Sean Durkin, que continua a ser um realizador demasiado raro para alguém que fez um filme como Martha Marcy May Marlene (Iron Claw é apenas o seu terceiro trabalho na realização), não procura grandes invenções nesta trama familiar. Mantém a ordem narrativa cronológica, depois de um prólogo com o pai, Fritz Von Erich (Holt McCallany), nos seus tempos áureos em glorioso preto e branco de alto contraste, tira uma radiografia aos Estados Unidos sulistas dos anos 70 que respira americana por todos os poros e aposta tudo numa direcção de fotografia estilizada, que procura maximizar tudo o que é o efeito nostalgia, especialmente na forma como recria os combates de wrestling na televisão, com aquelas transições manhosas e letterings arcaicos.

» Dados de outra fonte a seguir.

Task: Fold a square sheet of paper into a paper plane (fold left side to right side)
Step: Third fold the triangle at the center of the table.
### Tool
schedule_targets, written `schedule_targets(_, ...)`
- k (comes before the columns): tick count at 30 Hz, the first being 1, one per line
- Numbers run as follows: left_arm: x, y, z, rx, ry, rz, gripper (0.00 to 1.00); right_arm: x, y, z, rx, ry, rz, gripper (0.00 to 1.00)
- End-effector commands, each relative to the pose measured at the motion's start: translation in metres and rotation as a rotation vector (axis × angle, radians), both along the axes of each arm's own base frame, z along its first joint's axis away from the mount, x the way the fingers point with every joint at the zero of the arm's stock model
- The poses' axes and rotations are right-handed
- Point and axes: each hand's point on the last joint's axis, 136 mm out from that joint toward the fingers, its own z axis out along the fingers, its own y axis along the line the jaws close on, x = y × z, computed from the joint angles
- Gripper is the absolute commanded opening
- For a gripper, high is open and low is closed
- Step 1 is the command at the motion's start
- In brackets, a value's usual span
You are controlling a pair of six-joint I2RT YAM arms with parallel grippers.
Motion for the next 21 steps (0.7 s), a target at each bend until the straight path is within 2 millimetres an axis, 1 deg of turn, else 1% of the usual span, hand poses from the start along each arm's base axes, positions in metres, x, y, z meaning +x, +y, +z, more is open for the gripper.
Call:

Iron Claw não é um filme inesquecível, mas é competente o suficiente para o recomendarmos. No entanto, tem duas decisões mais ou menos incompreensíveis, especialmente para um filme que vem com o carimbo de qualidade da A24. A primeira tem a ver com a opção de Durkin em remover do filme por completo um dos irmãos, afirmando posteriormente que o fez por motivos puramente dramáticos, já que o espectador ia ficar cansado de ver tanto filho a suicidar-se – uma decisão algo estranha e que, tendo em conta que estamos a falar de factos reais que nem são assim tão distantes temporalmente quanto isso, deixam um pouco a desejar no que diz respeito à consideração para com a família. Mas o pior é mesmo uma cena já perto do fim e a qual é tão má que não tenho vergonha em fazer spoilers: é a sequência logo após o suicídio do último dos Von Erich e que termina com este a chegar ao céu e a reunir-se com os manos. A sério? Não é isso que esperamos de um Double Cheeseburger.